Beste’nin sesi o kadar öfkeli o kadar netti ki Araz hayatında ilk defa birinin konuşmasıyla sinmişti. Araz cevap vermek istese öfkesine yeni düşecekti ve hayatında ilk defa birine karşı öfkesine yenik düşmek istemiyordu.
“Cevap vermeyecek misiniz?” diye sordu Beste.
“Kadınsınız.” dedi Araz, “Size bağırıp çağıramam. Bana ters.”
Doktor Beste bir süreliğine sessiz kaldı. Araz’ın serumunu kontrol etti ve dosyasını inceledi. Araz’ın gözleri tavanı izleyip Uraz’ın nereye gitmiş olabileceğini düşünürken Beste Araz’ın gözlerindeki çaresizliği görebiliyordu. İçten içe ona yardım etmek istiyordu ama onu bu halde dışarıya yollamak ölüme terk etmekten farksızdı.
“Araz Bey,” dedi Beste.
“Anladım Beste Hanım. Buradan çıkamam, beni buradan çıkaramazsınız, çıkarsam ölürüm falan filan. Anladım.” dedi bir kez daha.
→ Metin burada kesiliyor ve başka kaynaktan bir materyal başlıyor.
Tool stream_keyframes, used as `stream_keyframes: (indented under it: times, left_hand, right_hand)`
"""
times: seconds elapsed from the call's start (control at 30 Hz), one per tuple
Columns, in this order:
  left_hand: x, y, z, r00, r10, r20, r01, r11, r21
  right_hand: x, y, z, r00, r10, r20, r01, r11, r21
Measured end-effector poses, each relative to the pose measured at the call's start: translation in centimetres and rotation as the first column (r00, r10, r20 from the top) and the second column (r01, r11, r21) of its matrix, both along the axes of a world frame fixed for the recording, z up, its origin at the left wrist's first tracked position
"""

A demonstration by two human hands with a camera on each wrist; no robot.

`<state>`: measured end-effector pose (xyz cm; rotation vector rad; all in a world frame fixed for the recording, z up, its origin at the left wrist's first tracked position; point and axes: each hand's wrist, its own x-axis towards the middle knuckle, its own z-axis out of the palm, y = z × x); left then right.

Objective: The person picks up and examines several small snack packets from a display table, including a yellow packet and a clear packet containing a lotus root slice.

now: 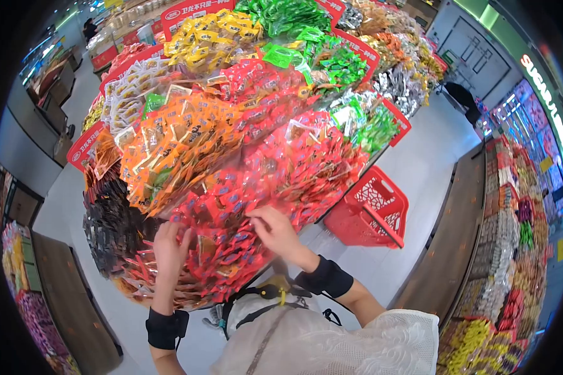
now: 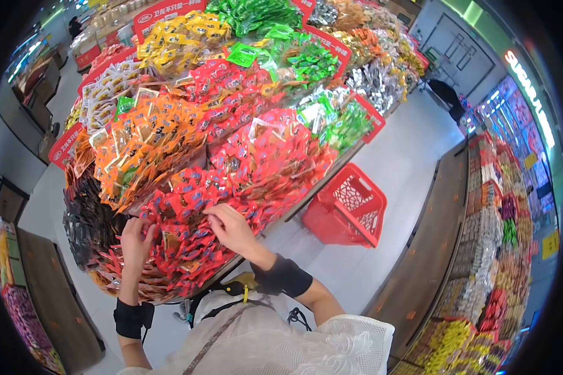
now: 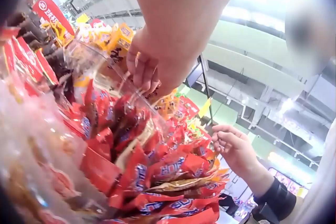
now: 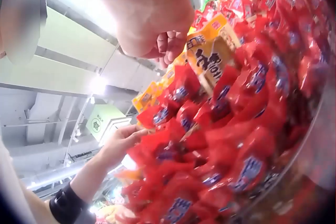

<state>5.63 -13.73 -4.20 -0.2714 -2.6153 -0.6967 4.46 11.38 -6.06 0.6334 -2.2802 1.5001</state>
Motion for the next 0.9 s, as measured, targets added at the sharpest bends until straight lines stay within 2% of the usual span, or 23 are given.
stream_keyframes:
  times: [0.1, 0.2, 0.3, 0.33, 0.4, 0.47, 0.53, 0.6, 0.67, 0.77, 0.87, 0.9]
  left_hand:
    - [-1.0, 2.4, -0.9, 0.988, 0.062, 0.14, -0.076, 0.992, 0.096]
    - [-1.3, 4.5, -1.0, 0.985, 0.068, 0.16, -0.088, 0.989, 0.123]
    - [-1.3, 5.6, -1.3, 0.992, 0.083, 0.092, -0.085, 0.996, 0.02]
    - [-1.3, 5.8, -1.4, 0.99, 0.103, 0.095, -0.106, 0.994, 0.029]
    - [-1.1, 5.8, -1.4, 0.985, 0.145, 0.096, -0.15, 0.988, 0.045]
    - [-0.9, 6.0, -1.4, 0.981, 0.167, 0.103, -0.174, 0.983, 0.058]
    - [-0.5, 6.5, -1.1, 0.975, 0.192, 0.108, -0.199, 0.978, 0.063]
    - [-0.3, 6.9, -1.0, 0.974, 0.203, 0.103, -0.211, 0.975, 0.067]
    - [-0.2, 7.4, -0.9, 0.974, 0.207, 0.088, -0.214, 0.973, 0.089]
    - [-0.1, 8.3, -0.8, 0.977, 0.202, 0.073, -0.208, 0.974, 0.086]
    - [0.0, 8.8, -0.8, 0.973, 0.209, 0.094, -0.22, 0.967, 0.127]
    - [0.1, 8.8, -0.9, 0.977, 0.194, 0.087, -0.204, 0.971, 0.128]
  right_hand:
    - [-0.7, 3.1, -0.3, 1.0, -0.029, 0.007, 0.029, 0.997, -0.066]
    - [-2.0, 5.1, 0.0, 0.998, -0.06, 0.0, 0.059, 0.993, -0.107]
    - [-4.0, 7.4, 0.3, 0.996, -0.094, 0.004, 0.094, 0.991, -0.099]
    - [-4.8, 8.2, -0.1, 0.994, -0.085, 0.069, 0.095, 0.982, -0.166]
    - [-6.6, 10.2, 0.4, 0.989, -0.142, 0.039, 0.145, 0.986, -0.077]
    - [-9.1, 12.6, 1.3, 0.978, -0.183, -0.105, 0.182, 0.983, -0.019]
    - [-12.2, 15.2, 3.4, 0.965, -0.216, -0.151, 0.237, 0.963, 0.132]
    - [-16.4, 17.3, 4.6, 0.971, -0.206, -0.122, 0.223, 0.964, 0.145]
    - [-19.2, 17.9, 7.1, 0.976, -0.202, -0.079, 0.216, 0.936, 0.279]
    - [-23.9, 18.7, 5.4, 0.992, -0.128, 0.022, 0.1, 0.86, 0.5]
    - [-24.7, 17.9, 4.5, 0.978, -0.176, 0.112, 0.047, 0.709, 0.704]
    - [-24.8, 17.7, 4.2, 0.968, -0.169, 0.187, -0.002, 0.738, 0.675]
“Aslında buradan çıkabilirsiniz.” dedi Beste. Araz kaşlarını çatarak Beste’ye döndü.
“Nasıl?” diye sordu, “Madem çıkabilirdim bu zamana kadar neden tuttunuz beni burada?”
Beste Araz’ın dosyasını masaya bıraktı ve çekinerek başını kaldırdı.
“Bakın durumunuzun hassasiyetinin farkındayım, burada kalmanın sizi mental olarak ne kadar zorladığını görebiliyorum. Fakat sizin gözetim altında olmanız, her gün kontrolden geçmeniz gerek.”
“Yani?” diye sordu Araz tahammülsüzce.
“Sizi evinize yollayacağım ama bir şartla.” dedi Beste. Doğru bir karar mı veriyordu bilmiyordu, karşısındaki bu adam buradan çıktıktan sonra yine kendini mahvetmiş bir şekilde bahçeye kadar gelip bayılıp kalabilirdi.
“Tereddütlerinizi bekleyecek kadar zamanım yok Beste Hanım.” dedi Araz, “Çıkaracaksanız çıkarın, çıkarmayacaksanız ben kendim kaçayım.”
Beste bunun böyle olacağını biliyordu. Onu buradan çıkarmasa kendisi kaçacaktı. O yüzden başka bir çaresi yok gibiydi.
“Tamam, sizi taburcu edeceğim ama bana adresinizi vereceksiniz ve her mesai bitişimde gelip sizi kontrol edeceğim. Durumunuzu takip etmek istiyorum. Sandığınız kadar iyi değilsiniz.”
“İyi olduğumu sanmıyorum. Umrumda değil. Tek derdim Uraz. O yüzden adresimi, telefon numaramı, kimlik numaramı, cilt numaramı, neyimi alırsanız alın. Yeter ki çıkayım.”
Beste endişeyle gülümsedi. Başını sallayarak kapıya yöneldi. Araz Beste’nin odanın kapısını açışını izlerken Beste ona doğru döndü.
“Serumunuzun bitmesini bekleyin Araz Bey,” dedi, “Sonrasında taburcu olabilirsiniz.”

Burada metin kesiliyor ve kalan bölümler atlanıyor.